Well, this of course is not an exhaustive list. And any literate who ever attempted to graduate out of a college would know it’s not the Profs which is the problem. It’s the lack of them. In my department of 180 undergrads, only 10 Profs were available out of which only 2 were willing to take classes in the first slot in the morning. Mine was a department where the Profs found it tougher to wake up in the morning than the students and I did understand their plight. After all, they were the people who unlike me actually had work to do at night. I applauded to their sense of responsibility and their hunger for more work. I wished I could be like them one day.

And if this was not enough, I had a mini-Sabu poking me everyday for absurd queries.
‘Have you completed the assignment? Will you write my name on it before you submit it?’ He asked one day. This was the greatness about my college. People didn’t bother copying or photocopying. They found a smarter way. I looked at him. Half in surprise and half in disgust.

Then there was this Prof who found double derivatives and integral manipulation so fascinating that he lost track of time writing them on the board. After he’d extend the lecture by 20 minutes (might not sound much but to us it is 33%), mini-Sabu would poke me (not on Facebook but in the ribs) and ask me to remind the Prof of the time. He could do it himself but somehow the ever blabbering mini-Sabu automatically went into dumb mode during the lecture. Then during the exams his inevitable calls were unavoidable.
‘What is the syllabus of the exam?’
 I won’t tell. ‘I don’t know.’
‘Okay I’m speaking the syllabus I have written.’ If you had it why are you irritating me? Then he’d go on blabbering while I’d keep the phone and go to order a Maggi at the nearby canteen.
‘Hello? Was that correct?’ He’d be speaking when I would pick up the phone.
‘Yes. It was.’
‘Are you sure?’
‘No.’ If not courteous, atleast I was honest.

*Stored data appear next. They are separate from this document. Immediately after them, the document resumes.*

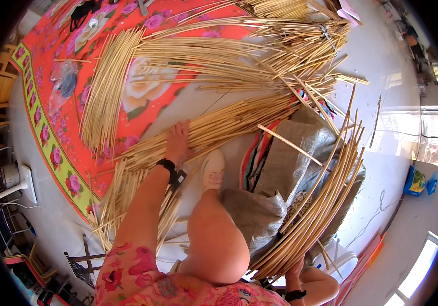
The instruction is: The person sorts wooden rods by picking them up from a pile on the floor and organizing them into groups.
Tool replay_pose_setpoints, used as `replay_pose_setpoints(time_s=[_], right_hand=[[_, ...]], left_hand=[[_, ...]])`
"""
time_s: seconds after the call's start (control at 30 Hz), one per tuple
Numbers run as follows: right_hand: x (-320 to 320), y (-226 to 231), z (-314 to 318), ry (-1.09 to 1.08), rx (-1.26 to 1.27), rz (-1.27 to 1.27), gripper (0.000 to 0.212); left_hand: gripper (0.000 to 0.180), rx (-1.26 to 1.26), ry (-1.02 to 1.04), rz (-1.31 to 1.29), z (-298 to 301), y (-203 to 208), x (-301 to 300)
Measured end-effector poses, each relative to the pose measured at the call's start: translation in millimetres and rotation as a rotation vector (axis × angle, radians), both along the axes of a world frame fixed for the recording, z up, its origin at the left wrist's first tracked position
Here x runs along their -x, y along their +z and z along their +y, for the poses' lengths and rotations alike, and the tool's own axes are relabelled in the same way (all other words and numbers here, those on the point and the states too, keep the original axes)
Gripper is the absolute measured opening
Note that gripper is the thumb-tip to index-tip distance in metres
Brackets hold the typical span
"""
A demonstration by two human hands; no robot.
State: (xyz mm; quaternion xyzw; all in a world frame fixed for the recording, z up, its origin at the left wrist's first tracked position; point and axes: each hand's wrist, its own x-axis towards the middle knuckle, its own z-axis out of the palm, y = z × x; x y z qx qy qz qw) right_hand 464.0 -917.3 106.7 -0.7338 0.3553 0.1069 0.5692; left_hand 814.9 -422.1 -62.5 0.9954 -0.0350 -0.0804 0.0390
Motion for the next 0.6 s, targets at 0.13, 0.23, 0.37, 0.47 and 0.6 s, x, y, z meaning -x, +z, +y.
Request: replay_pose_setpoints(time_s=[0.13,0.23,0.37,0.47,0.6], right_hand=[[9.5,-11.1,-2.8,-0.121,-0.049,-0.038,0.051],[7.3,-12.2,-1.3,-0.193,-0.123,-0.058,0.051],[0.9,-7.1,6.1,-0.364,-0.260,-0.057,0.051],[-7.9,0.3,13.8,-0.271,-0.229,-0.087,0.051],[-4.8,-2.7,9.4,-0.278,-0.224,-0.073,0.051]], left_hand=[[0.109,0.164,0.005,0.196,14.6,4.5,-25.7],[0.096,0.234,0.030,0.236,21.0,5.9,-30.5],[0.075,0.270,0.038,0.313,31.0,-0.4,-34.2],[0.063,0.230,0.009,0.246,27.0,-3.2,-29.5],[0.055,0.244,0.037,0.245,31.0,9.8,-25.7]])
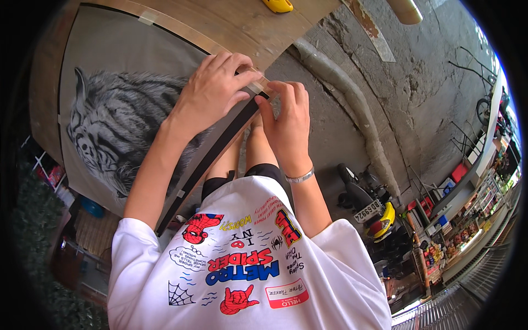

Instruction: The person mounts a tiger drawing onto a backing board, places a white mat over it, and then secures the drawing to the board using black tape along all four edges. The person uses a utility knife to trim the tape.

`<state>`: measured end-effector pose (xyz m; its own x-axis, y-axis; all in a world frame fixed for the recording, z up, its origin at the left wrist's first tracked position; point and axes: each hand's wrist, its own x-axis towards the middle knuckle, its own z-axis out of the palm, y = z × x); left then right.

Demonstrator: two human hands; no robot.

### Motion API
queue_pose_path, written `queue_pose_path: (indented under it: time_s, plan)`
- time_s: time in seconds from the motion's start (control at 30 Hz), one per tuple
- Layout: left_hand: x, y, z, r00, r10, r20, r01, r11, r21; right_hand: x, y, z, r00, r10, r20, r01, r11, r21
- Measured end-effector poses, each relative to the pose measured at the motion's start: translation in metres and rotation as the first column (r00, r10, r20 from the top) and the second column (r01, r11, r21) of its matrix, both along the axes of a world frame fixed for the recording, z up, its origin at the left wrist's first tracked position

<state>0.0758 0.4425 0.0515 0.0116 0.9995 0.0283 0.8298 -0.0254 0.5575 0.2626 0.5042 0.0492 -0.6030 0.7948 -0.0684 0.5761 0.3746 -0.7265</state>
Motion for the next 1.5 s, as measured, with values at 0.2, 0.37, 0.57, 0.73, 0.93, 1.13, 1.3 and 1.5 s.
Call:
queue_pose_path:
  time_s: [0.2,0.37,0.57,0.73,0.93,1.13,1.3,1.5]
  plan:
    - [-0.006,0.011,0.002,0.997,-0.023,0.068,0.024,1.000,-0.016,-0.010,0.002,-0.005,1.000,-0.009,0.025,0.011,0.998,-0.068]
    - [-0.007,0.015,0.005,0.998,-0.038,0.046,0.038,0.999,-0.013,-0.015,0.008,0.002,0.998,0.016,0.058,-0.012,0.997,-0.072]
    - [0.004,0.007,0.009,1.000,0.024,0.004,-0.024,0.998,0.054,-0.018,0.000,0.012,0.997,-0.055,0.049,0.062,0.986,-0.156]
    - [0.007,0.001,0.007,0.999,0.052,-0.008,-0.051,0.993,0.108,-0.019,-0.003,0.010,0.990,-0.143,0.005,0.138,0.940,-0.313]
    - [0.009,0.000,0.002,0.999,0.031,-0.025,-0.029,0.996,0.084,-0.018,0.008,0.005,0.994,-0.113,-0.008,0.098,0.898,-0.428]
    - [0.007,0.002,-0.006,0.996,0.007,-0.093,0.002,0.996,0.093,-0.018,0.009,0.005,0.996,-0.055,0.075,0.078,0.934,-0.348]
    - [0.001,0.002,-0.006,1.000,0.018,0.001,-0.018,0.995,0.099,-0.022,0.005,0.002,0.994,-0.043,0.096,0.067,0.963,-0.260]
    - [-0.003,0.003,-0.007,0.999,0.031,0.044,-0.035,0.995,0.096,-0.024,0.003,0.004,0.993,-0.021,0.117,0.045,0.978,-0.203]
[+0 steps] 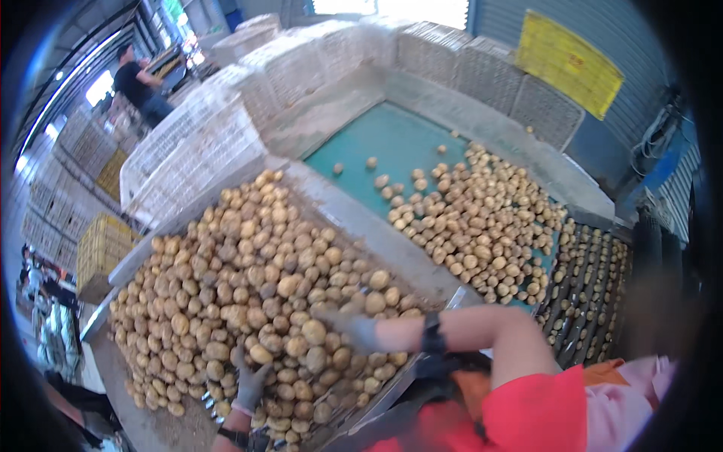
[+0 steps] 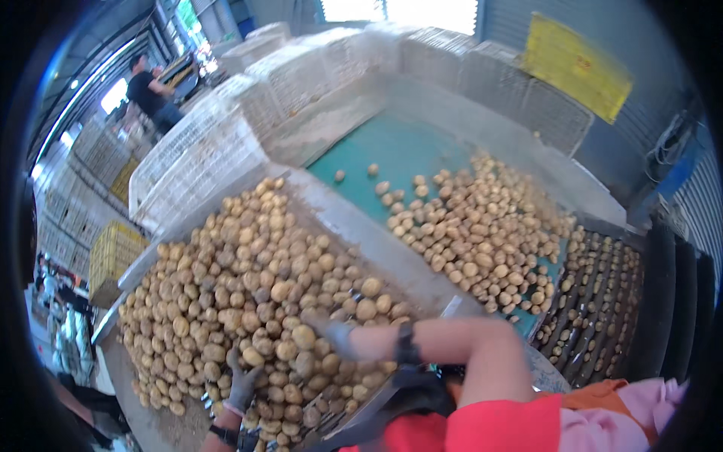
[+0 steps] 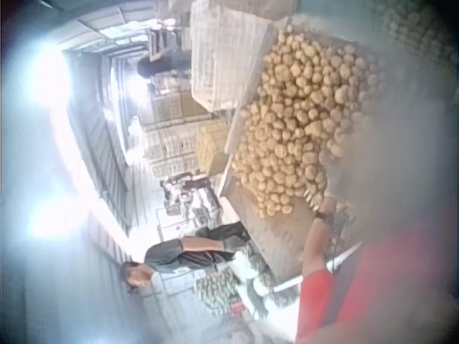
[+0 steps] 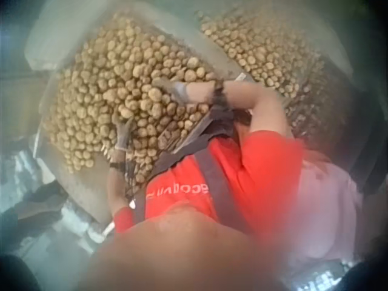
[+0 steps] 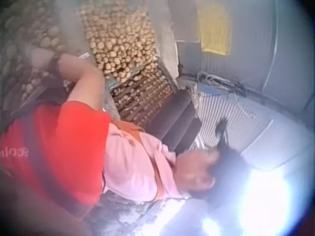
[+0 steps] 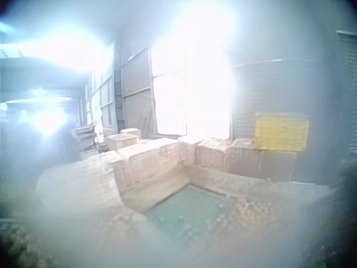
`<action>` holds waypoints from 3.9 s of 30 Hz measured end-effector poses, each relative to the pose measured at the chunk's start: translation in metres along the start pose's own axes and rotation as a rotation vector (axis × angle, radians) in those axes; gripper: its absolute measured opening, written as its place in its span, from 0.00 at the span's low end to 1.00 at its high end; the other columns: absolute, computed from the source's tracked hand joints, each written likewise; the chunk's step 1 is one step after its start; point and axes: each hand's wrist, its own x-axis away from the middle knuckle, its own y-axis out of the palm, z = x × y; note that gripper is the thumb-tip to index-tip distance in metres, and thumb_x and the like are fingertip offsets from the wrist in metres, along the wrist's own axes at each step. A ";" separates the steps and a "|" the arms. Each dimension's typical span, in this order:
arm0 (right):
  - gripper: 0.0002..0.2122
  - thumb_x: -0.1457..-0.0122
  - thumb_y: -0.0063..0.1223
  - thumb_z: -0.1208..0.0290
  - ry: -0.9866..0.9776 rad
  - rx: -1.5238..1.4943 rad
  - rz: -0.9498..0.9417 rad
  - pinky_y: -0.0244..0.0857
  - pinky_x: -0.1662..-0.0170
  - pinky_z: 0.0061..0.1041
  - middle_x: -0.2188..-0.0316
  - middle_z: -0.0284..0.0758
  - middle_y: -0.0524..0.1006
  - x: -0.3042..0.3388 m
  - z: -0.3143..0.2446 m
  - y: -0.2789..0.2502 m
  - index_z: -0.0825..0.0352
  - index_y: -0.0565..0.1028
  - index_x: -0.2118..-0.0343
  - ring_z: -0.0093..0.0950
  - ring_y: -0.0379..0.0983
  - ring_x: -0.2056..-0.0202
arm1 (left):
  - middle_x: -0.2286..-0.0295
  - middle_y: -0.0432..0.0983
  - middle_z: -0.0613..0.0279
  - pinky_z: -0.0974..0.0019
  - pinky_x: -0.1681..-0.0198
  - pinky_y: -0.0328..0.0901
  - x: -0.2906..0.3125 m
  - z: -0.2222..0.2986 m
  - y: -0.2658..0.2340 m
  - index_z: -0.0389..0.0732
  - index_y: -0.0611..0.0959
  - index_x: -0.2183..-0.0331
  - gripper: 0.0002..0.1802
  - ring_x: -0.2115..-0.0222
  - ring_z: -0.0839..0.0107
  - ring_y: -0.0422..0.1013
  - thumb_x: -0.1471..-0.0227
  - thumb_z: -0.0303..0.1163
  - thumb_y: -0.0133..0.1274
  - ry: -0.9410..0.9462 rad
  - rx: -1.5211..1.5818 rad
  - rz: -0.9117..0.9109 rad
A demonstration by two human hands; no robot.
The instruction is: The person sorts potatoes on a vibrating metal conveyor, pushing them along the rails and clearing debris. They lift and empty large mesh bags of potatoes onto the sorting table and occasionally move small waste items into a separate bin.
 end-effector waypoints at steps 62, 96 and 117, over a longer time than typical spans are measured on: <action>0.22 0.46 0.59 0.55 -0.864 2.428 -0.230 0.42 0.34 0.55 0.42 0.35 0.69 -0.054 -0.034 0.039 0.44 0.74 0.46 0.44 0.52 0.34 | 0.54 0.77 0.44 0.50 0.55 0.69 0.268 0.010 -0.046 0.37 0.78 0.50 0.27 0.58 0.46 0.75 0.49 0.41 0.58 -0.194 -0.801 0.619; 0.11 0.44 0.55 0.60 -0.675 1.892 -0.505 0.72 0.61 0.39 0.68 0.43 0.80 -0.003 -0.018 0.025 0.57 0.81 0.62 0.43 0.78 0.65 | 0.50 0.74 0.45 0.53 0.46 0.65 0.273 -0.008 -0.032 0.31 0.73 0.45 0.32 0.50 0.47 0.71 0.55 0.21 0.58 0.065 -0.865 1.100; 0.21 0.36 0.43 0.60 -0.632 1.770 -1.273 0.67 0.46 0.39 0.48 0.45 0.75 -0.053 0.138 0.335 0.61 0.70 0.42 0.44 0.73 0.49 | 0.36 0.52 0.52 0.54 0.36 0.53 0.291 0.009 -0.039 0.35 0.51 0.33 0.44 0.37 0.58 0.56 0.51 0.18 0.45 0.272 -0.077 1.460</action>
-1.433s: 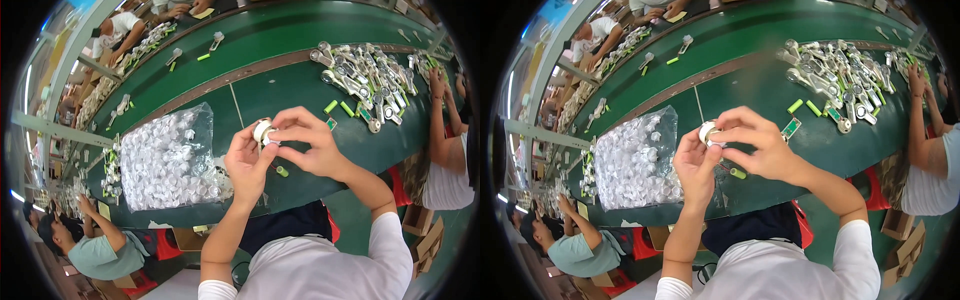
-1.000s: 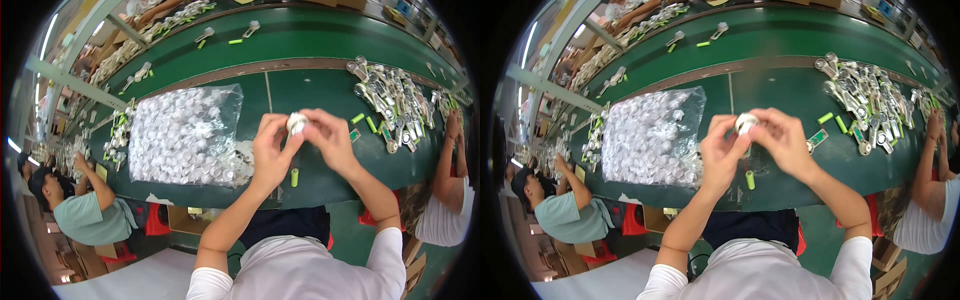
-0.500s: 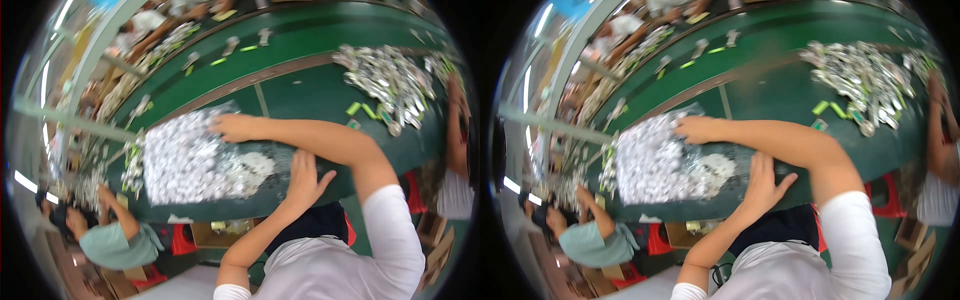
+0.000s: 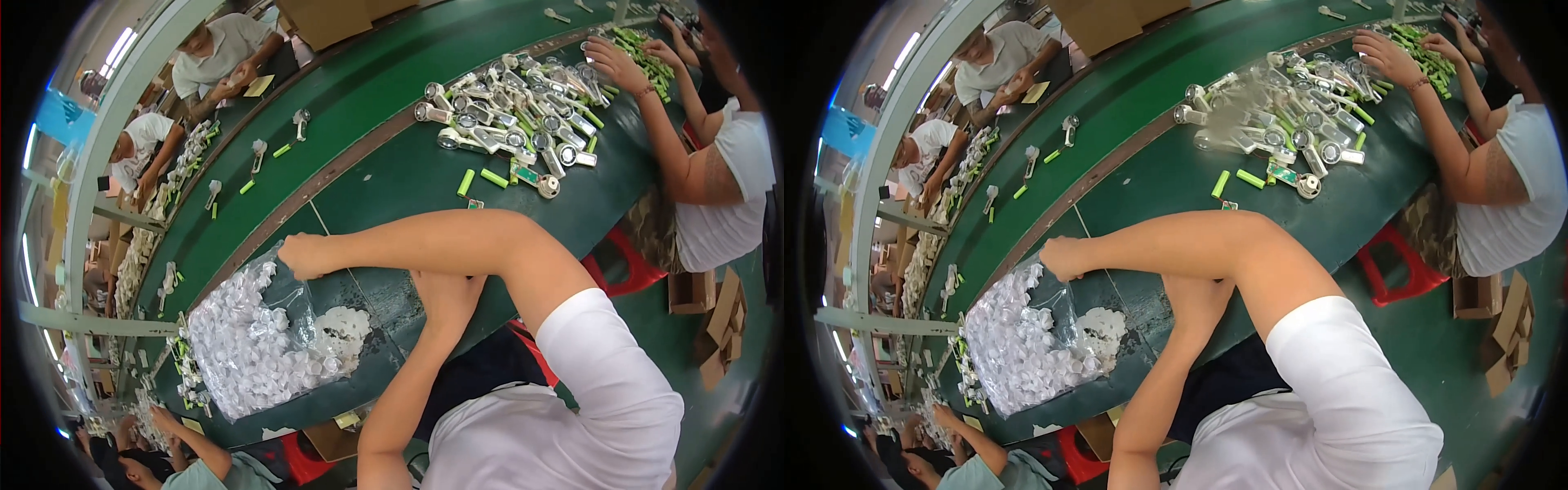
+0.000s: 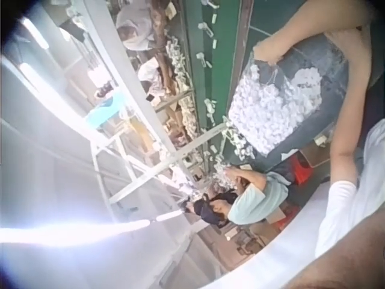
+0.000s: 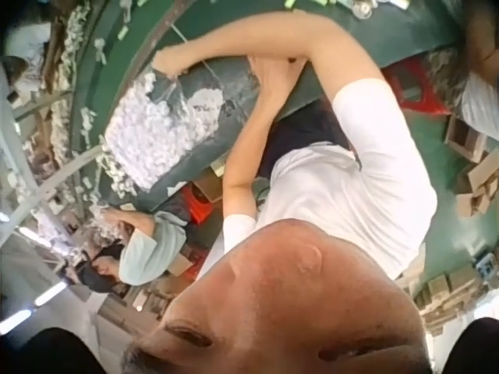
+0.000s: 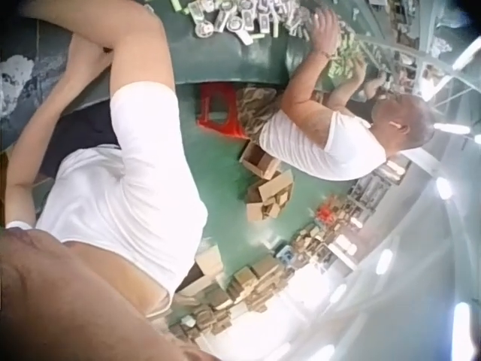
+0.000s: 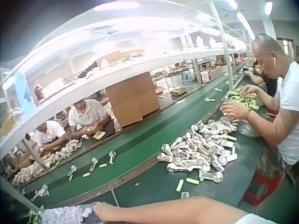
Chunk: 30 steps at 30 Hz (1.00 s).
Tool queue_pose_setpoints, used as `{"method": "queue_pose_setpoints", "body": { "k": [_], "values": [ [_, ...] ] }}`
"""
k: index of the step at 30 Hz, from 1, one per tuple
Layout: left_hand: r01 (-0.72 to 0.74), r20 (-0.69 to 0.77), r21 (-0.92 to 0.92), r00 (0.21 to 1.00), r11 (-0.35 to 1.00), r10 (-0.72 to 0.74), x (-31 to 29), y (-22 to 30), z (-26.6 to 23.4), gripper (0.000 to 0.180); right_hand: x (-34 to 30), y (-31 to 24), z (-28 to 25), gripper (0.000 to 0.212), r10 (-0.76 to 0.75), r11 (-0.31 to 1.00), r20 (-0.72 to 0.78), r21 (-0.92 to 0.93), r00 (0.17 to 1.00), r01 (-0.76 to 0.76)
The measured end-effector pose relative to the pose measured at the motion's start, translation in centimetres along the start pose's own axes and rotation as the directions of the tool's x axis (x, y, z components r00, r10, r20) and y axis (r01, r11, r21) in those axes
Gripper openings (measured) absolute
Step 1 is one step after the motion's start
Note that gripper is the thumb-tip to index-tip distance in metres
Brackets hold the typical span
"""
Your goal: The person assembles handheld fan components along a workbench, sorting the housing parts and repeatedly inserting white circular inserts from a plastic bag into the fan heads by hand.
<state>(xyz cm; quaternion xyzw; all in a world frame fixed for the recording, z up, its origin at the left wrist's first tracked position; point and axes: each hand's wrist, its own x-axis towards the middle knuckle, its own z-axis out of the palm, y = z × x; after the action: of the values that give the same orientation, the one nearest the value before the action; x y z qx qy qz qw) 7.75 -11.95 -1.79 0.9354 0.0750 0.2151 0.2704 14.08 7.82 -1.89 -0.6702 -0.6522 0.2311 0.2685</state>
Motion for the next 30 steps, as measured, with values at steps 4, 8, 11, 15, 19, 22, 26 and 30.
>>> {"method": "queue_pose_setpoints", "body": {
  "k": [4,8,11,15,19,22,26,30],
  "values": [
    [-0.027,-0.044,0.009,0.999,1.000,0.027,-0.1,-2.8,3.6,0.036,-0.6,-2.0,1.8,0.015,-0.284,0.938,-0.076,-0.228,0.956,0.260],
    [-0.046,0.033,-0.011,0.998,0.999,0.046,0.0,-5.4,0.8,0.036,-1.9,-2.0,0.3,0.022,-0.323,0.939,-0.067,-0.148,0.944,0.311],
    [0.494,0.149,-0.485,0.860,0.722,-0.489,-1.2,-4.9,-4.2,0.041,-2.9,-1.5,-4.3,0.025,-0.201,0.979,-0.060,-0.047,0.978,0.198],
    [0.086,-0.166,-0.907,0.827,0.412,-0.538,-3.3,-7.6,-7.9,0.055,-10.8,-0.8,-11.4,0.028,-0.150,0.837,-0.278,0.475,0.949,0.271],
    [-0.111,-0.216,-0.971,0.791,0.214,-0.572,-3.7,-8.6,-10.2,0.047,-15.8,-2.8,-11.5,0.032,-0.061,0.784,-0.230,0.591,0.971,0.189],
    [-0.137,-0.224,-0.973,0.759,0.187,-0.612,-3.4,-7.8,-10.5,0.049,-16.4,-3.5,-9.4,0.029,-0.180,0.831,-0.376,0.436,0.909,0.345],
    [-0.142,-0.201,-0.979,0.734,0.143,-0.648,-3.3,-7.3,-10.8,0.043,-16.7,-4.4,-8.2,0.031,-0.160,0.847,-0.449,0.396,0.879,0.356],
    [-0.169,-0.198,-0.980,0.725,0.107,-0.660,-2.8,-6.6,-11.2,0.036,-17.2,-4.5,-8.3,0.031,-0.172,0.852,-0.485,0.363,0.857,0.377]
  ]
}}
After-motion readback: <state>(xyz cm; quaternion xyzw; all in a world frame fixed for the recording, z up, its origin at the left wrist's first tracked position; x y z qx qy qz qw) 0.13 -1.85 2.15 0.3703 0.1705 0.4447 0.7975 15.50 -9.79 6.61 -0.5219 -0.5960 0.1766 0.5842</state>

‘What?’ Why do people ask stupid questions if they’re not ready for the answers?
‘I’m not sure about the syllabus. If something comes out of what you said, I’m not responsible.’
‘Cummon! Don’t joke with me. You know everything!’ When did I ever give that impression?
‘Sabu? What did you say? I can’t hear you.’ I don’t want toy you dumbass.
‘Hey. I asked about…’
‘Sorry I can’t hear you anymore. Seems like Vodafone has finally fizzled out. If you can hear me, bye.’